━━ Extracted information ━━
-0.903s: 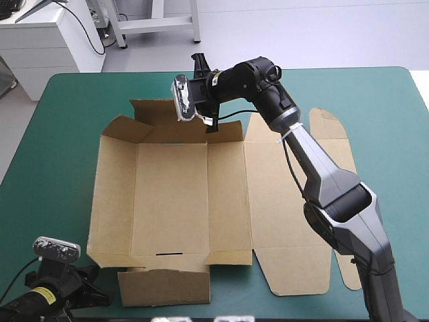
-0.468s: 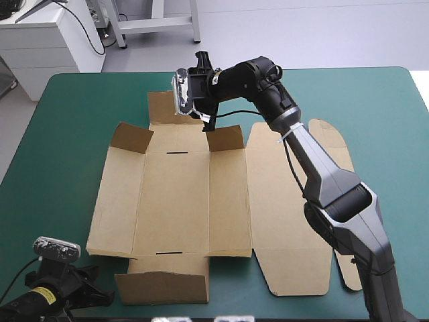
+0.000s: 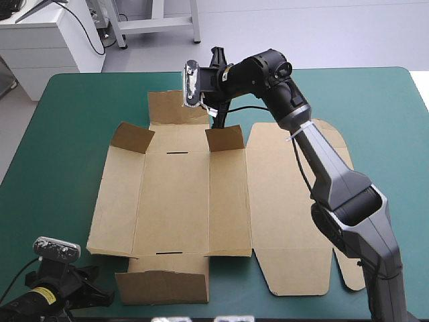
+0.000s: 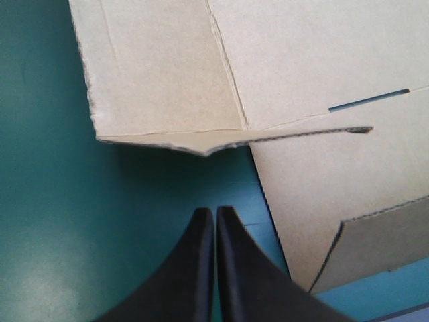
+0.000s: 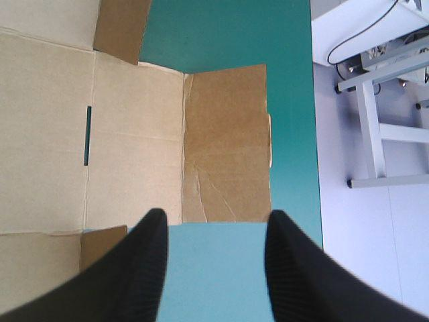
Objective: Fold the box
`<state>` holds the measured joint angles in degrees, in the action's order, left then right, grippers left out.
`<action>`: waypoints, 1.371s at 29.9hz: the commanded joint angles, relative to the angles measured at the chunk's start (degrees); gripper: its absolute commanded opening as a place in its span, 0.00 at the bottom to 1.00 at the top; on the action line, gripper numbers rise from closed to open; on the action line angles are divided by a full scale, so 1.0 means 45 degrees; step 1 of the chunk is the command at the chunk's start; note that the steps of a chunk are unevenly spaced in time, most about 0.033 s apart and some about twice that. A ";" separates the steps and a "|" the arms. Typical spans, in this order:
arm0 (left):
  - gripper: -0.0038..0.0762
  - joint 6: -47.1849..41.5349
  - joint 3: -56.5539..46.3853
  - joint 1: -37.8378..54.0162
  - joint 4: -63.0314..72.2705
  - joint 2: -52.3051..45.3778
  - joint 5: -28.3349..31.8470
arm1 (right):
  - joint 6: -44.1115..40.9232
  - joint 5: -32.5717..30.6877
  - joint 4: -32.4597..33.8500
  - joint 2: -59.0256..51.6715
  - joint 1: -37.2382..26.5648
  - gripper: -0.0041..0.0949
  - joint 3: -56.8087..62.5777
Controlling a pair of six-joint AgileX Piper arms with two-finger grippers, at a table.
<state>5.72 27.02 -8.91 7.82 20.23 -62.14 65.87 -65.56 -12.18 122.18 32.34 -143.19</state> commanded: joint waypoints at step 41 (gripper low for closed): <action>0.04 -0.0062 0.0286 -0.0016 0.0221 0.0133 0.0597 | -1.1215 -0.1306 0.3725 -0.6454 -0.5199 0.03 0.7111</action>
<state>5.72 27.02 -8.91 7.82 20.23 -62.14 14.88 -71.62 4.76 100.67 9.32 -117.62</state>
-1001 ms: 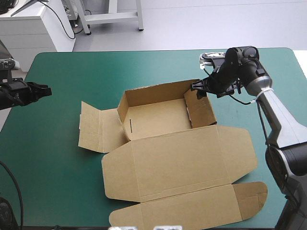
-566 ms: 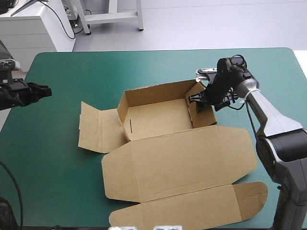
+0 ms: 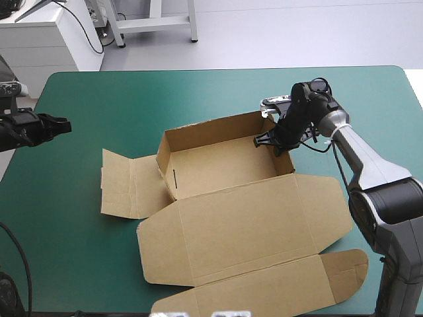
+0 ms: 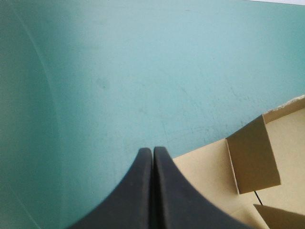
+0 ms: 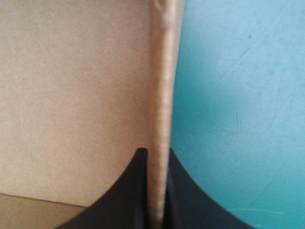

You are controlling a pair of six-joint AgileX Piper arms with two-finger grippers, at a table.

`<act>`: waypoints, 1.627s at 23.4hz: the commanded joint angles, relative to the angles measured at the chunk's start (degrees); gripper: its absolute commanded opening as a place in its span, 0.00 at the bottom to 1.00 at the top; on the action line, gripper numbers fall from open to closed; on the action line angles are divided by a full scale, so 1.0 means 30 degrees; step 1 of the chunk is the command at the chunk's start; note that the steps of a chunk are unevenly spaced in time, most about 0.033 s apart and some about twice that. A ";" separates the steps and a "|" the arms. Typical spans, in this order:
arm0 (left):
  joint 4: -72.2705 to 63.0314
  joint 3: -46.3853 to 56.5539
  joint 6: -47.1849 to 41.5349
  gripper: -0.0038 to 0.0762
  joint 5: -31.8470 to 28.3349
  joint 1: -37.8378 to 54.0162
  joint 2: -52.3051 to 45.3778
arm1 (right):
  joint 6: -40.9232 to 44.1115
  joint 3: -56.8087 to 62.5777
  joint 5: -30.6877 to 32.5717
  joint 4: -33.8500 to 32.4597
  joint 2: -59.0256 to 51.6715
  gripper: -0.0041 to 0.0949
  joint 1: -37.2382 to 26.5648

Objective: Fold the box

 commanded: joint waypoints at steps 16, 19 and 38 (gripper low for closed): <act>-0.1355 -0.0472 0.0006 0.04 -0.1146 0.0055 0.2417 | -0.4601 -0.1701 0.0412 0.4936 -0.5762 0.02 -0.4145; -0.2725 -0.0472 0.0006 0.04 -0.0853 0.0055 0.3562 | -0.4904 -0.1878 0.0412 0.6285 -0.6472 0.02 -0.4315; -0.6705 -0.0472 -0.0975 0.04 -0.0247 -0.7053 0.4201 | -0.4124 -0.4466 -0.0953 0.5323 -0.5962 0.02 -0.4272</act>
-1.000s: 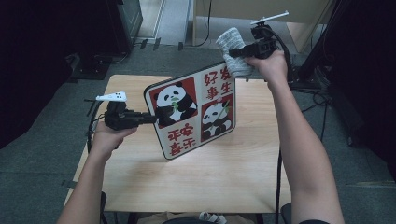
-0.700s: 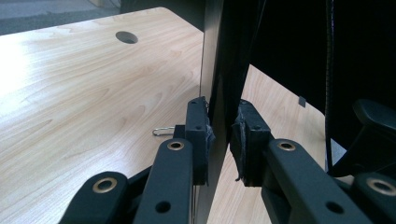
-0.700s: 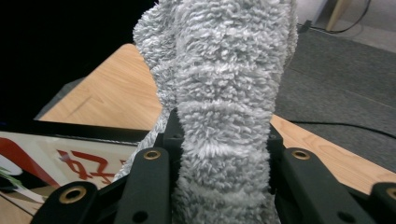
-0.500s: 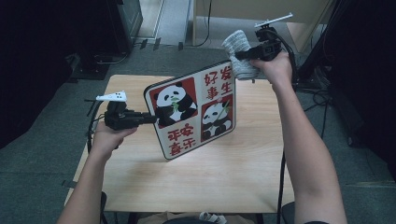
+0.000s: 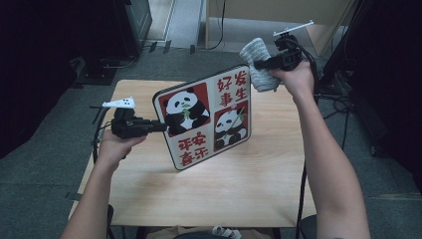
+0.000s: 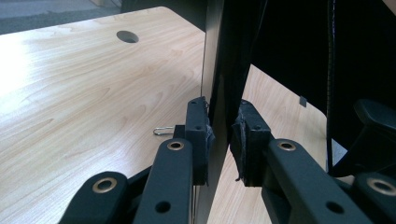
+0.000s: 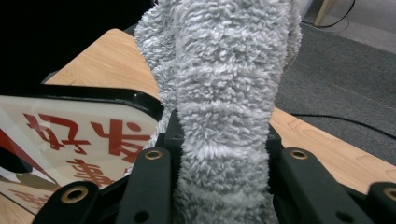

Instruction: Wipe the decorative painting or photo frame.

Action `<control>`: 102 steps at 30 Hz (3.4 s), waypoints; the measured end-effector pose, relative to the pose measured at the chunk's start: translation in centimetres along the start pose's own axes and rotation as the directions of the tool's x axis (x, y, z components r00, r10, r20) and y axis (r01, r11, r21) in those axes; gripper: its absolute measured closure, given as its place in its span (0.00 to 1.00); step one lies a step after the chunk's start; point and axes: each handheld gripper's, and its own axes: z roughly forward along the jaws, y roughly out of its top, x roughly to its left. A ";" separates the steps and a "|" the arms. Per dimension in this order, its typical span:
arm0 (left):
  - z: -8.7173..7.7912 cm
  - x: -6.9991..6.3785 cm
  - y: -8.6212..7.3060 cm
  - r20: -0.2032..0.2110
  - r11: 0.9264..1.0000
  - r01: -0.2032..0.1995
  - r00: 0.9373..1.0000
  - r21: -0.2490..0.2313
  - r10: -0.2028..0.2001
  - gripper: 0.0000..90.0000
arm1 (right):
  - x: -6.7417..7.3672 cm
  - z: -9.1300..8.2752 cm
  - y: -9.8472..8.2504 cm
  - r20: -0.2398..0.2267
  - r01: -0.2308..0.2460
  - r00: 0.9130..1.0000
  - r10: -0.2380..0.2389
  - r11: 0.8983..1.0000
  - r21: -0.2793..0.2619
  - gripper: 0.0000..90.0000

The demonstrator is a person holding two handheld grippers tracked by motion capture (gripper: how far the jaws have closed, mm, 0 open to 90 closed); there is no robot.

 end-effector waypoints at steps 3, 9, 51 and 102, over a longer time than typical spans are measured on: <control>0.0 0.0 0.0 0.000 1.000 0.002 1.000 0.001 -0.002 0.87 | 0.0 0.1 -0.4 0.001 0.011 1.000 -0.011 1.000 -0.001 0.75; 0.0 0.0 0.0 0.000 1.000 0.000 1.000 0.001 0.000 0.87 | 0.0 0.2 -0.9 -0.003 0.003 1.000 -0.003 1.000 0.002 0.75; 0.2 0.0 -0.1 0.001 1.000 -0.003 1.000 0.004 0.003 0.86 | -0.2 1.3 -4.5 -0.023 -0.013 1.000 0.013 1.000 -0.012 0.75; 0.2 0.1 -0.3 0.005 1.000 0.007 1.000 -0.010 -0.006 0.86 | -0.6 3.7 -10.3 -0.010 -0.054 0.998 0.054 0.998 0.024 0.75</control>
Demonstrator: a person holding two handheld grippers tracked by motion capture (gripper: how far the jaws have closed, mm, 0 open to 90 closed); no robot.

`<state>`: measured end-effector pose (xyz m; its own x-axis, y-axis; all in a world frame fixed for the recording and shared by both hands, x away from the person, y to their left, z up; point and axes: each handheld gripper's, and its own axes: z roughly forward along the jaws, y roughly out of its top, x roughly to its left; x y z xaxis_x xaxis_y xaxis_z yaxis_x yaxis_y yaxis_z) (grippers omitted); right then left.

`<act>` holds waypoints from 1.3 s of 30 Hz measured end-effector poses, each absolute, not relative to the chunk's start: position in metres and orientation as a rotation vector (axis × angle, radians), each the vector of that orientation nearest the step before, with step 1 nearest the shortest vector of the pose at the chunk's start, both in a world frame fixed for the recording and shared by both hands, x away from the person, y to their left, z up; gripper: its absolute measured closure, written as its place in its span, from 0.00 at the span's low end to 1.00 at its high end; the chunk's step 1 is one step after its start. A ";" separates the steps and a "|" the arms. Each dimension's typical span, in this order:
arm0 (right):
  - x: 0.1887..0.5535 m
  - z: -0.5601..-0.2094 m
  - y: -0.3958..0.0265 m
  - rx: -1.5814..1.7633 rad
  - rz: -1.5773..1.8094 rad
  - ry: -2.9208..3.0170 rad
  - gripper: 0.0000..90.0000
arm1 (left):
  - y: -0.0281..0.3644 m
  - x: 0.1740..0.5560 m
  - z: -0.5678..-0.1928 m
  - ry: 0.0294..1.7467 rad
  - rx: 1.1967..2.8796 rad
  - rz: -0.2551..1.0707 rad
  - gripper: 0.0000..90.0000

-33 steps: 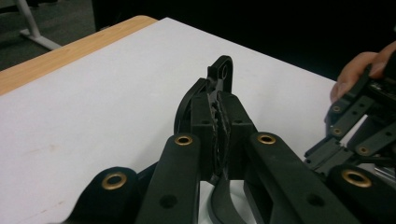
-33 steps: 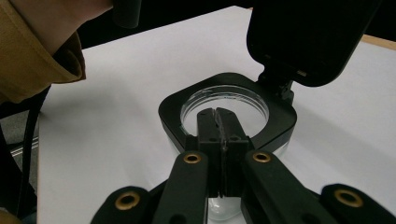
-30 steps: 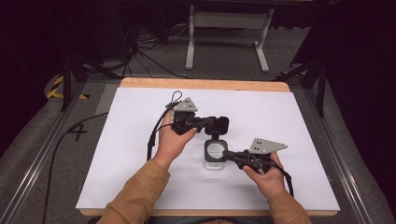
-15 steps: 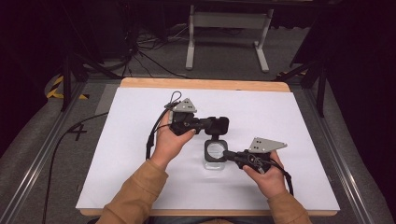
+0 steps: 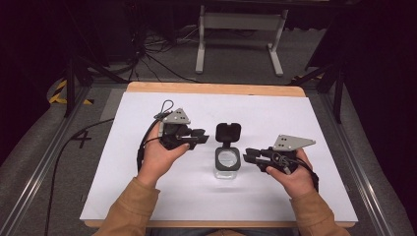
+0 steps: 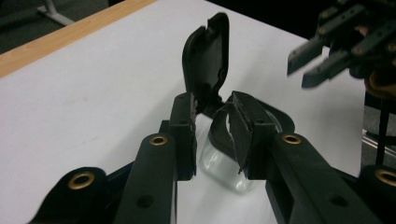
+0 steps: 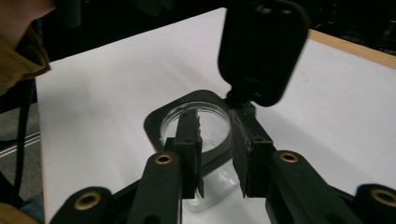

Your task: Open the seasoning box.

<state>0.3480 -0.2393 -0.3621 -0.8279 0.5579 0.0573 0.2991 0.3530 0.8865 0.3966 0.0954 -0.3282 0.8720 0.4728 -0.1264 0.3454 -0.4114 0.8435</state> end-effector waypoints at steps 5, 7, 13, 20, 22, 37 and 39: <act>0.357 -0.356 -0.254 0.820 1.459 2.341 0.77 | 0.114 0.389 -0.330 0.651 2.052 0.167 0.76; 0.362 -0.355 -0.260 0.839 1.444 2.325 0.75 | 0.121 0.387 -0.331 0.682 2.055 0.178 0.76; 0.381 -0.348 -0.283 0.951 1.401 2.274 0.71 | 0.147 0.383 -0.342 0.758 2.089 0.172 0.75; 0.402 -0.355 -0.309 1.080 1.309 2.222 0.66 | 0.174 0.386 -0.353 0.871 2.105 0.193 0.72; 0.403 -0.356 -0.310 1.089 1.296 2.223 0.66 | 0.177 0.387 -0.355 0.885 2.108 0.180 0.71; 0.422 -0.394 -0.331 1.246 1.127 2.241 0.58 | 0.195 0.416 -0.406 1.037 2.166 0.122 0.65; 0.424 -0.400 -0.333 1.264 1.101 2.252 0.58 | 0.195 0.419 -0.414 1.066 2.181 0.112 0.64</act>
<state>0.4243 -0.3332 -0.4000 -0.5507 0.8308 0.0801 0.5737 0.3070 0.7593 0.4190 0.1955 -0.4143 0.6579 0.7221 -0.2137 0.6617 -0.4189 0.6218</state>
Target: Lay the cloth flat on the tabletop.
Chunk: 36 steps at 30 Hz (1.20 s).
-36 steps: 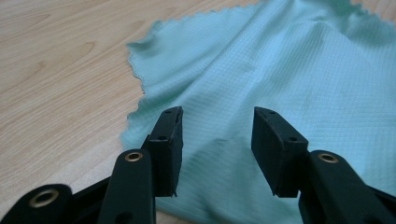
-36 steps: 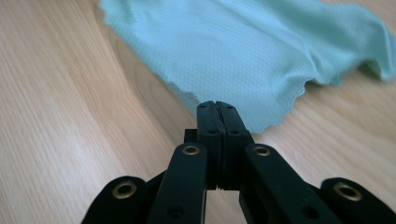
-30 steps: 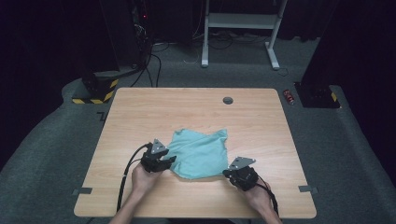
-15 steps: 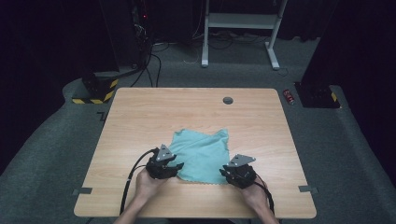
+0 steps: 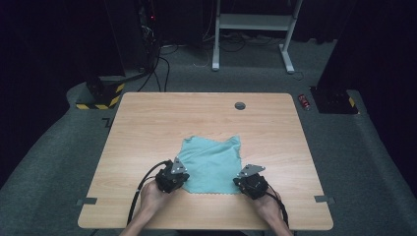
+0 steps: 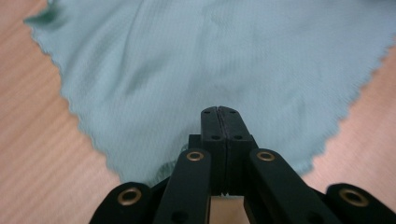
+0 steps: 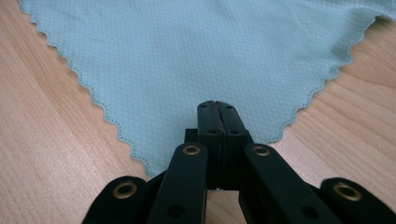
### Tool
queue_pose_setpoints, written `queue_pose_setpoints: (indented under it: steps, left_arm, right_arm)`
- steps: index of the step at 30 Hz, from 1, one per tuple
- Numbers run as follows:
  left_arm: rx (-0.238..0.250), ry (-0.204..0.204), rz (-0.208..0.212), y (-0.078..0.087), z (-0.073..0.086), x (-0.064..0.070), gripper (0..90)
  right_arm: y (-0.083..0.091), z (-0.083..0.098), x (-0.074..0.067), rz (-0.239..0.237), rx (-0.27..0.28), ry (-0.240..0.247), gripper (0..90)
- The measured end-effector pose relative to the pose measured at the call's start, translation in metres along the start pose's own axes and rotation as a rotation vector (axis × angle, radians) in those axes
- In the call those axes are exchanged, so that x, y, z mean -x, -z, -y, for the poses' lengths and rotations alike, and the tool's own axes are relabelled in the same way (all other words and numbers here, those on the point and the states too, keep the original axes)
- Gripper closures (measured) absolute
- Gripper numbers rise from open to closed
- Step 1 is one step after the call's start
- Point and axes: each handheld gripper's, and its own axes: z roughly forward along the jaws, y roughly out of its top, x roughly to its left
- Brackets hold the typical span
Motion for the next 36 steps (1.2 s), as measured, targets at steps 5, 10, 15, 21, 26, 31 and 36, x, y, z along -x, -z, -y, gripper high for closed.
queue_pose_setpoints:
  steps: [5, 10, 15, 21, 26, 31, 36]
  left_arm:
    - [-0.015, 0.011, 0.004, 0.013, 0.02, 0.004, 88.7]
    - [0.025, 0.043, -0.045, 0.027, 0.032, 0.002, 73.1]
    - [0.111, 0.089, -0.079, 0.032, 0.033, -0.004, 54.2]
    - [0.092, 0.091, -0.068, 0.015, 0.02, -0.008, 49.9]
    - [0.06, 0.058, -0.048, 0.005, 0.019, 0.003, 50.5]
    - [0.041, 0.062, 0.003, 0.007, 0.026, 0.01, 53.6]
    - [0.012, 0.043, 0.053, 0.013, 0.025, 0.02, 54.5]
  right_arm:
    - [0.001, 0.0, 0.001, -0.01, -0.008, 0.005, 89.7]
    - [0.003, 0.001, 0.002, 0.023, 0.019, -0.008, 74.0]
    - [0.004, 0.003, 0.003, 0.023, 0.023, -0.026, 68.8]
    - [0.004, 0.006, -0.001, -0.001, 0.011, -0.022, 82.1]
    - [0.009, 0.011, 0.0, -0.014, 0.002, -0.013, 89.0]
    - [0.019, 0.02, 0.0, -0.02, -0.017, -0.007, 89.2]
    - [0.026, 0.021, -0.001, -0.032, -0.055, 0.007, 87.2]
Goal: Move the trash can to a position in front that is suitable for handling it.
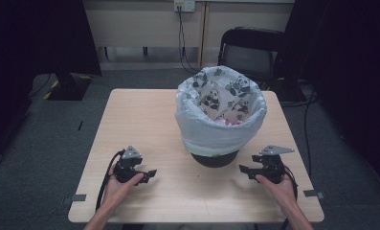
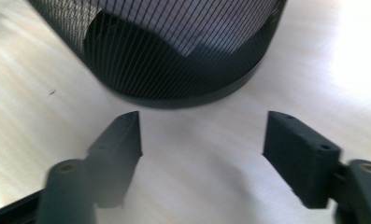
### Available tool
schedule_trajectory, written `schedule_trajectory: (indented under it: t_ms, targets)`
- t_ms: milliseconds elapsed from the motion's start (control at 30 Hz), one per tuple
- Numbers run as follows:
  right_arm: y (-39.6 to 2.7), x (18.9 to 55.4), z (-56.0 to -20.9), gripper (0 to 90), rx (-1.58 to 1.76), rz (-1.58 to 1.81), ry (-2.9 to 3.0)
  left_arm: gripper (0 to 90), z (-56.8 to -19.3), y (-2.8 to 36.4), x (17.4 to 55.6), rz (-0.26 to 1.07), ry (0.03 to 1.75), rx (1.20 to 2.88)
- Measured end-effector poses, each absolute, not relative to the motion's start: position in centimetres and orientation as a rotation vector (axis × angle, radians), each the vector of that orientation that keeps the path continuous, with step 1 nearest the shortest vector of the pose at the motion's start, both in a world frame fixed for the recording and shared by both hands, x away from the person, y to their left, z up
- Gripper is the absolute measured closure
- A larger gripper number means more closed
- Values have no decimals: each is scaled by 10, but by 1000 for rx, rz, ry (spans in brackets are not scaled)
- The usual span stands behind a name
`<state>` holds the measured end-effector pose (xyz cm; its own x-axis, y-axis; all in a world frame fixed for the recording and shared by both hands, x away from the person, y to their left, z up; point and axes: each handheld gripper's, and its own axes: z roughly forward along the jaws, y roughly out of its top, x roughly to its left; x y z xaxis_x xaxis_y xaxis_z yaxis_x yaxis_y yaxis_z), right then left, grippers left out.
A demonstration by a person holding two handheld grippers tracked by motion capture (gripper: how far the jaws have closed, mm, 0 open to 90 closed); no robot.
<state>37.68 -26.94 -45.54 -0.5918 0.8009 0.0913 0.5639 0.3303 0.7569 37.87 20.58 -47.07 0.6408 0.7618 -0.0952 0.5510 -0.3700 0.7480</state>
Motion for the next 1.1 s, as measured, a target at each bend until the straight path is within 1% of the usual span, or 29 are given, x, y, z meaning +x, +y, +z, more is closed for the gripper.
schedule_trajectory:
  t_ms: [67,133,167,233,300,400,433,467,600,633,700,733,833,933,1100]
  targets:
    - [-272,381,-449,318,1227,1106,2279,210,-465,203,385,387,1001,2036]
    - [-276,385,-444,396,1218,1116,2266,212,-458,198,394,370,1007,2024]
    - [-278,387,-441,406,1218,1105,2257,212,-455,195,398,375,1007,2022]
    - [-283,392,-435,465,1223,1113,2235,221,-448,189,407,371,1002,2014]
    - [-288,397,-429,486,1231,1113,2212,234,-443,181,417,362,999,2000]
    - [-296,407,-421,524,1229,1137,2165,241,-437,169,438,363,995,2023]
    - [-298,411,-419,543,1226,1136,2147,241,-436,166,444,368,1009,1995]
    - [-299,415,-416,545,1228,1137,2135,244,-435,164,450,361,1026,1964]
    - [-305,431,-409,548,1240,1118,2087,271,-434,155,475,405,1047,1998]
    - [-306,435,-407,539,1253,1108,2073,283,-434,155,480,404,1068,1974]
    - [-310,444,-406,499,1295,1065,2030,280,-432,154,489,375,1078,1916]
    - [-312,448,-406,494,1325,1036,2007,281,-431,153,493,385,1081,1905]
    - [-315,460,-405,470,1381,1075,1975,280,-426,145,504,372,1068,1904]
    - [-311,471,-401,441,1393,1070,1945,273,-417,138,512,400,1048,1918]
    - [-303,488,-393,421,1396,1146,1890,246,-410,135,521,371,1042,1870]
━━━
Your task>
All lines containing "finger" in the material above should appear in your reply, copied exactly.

Answer space>
Controlling a pair of six-joint AgileX Piper arms with two-finger grippers, at a table.
You are controlling a pair of six-joint AgileX Piper arms with two-finger grippers, at a table.

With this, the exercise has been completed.